Following stories of dragons, naturalist Janez Vajkard Valvasor traveled to Vrhnika, a town now in Slovenia, in 1689. After heavy rainfall, animals resembling baby dragons were swept out of nearby caves; could this be evidence that a mama dragon was lurking inside, perhaps? Not quite. Those baby dragons were actually olm salamanders, which max out at about 12 inches long and live to be 100 years old.
Olms are a bit magical though. Lacking both pigmentation and eyesight, they are super-sensitive the feeling of light on their skin. Even more fascinating, they can sense both electric and magnetic fields. They are also pretty lazy.
According to new research published in the Journal of Zoology, one olm spent seven years without leaving its favorite spot.
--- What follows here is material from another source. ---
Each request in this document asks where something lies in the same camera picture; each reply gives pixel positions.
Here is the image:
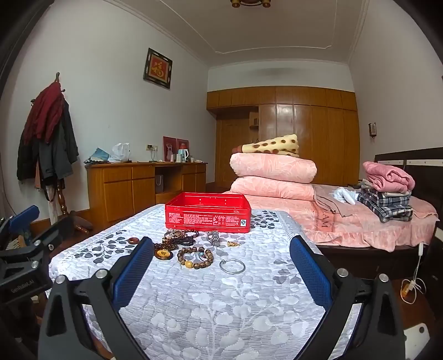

“They are really good swimmers,” Eötvös Loránd University zoologist Gergely Balázs tells Science News’ Jake Buehler. Olms could “move around and try different spots to see if the neighbor is nicer, or there’s more prey… And they just don’t do it.”
Balázs and his colleagues began studying olms in the caves of eastern Bosnia-Herzegovina more than ten years ago. After several dives, the researchers began to suspect that some olms hadn’t budged. In 2010, the researchers labeled seven olms, and in 2016 tagged an additional 19. Each time they recaptured an olm, they tracked how far it had moved since the last time they saw it.
Out of 37 recaptures over the full study, only three olms moved further than 65 feet, and one olm was found in the same spot for 2,569 days, or just over seven years.
Olms live in cave systems without much food, and they can go for months or years without eating, writes the Independent’s Harry Cockburn. The animals also aren’t particularly sociable—they only mate about once every 12 years—and have no predators. The crustaceans and snails that olms snack on are both scarce and evenly distributed in their caves. It appears that if olms won’t benefit from moving, they just don’t, as Matthew Niemiller, a cave biologist at the University of Alabama in Huntsville who wasn’t involved in the study, tells Science News.
“If you’re a salamander trying to survive in this…food-poor environment and you find a nice area to establish a home or territory, why would you leave?” Niemiller says.
Other than a 2017 study that found DNA evidence of olms in caves where they hadn’t been seen before, research on these amphibious baby dragons has been completed in laboratory settings. In 2016, the first olm eggs were laid in captivity at Postojnska Caves, which gave researchers an opportunity to observe how they mature.
Most amphibians lose their external gills as they grow up, but olms never fully leave their larval state. In the latest study, Balázs and his colleagues estimated whether the animals were mature based on their size. Olms seven inches long were deemed adults. Olm larvae are susceptible to infection, so many die young, but olms that reach adulthood can live for more than a century.
Olms are listed as vulnerable species because they have a small, specific habitat range that’s broken up over many cave systems. They’ve caught the attention of naturalists from Charles Darwin, who called them “wrecks of ancient life,” to David Attenborough, who included them in his list of ten species he would most like to save from extinction.
“The olm lives life in the slow lane,” Attenborough says, per the Guardian’s Robin McKie, “which seems to be its secret for living a long life… and perhaps that is a lesson for us all.”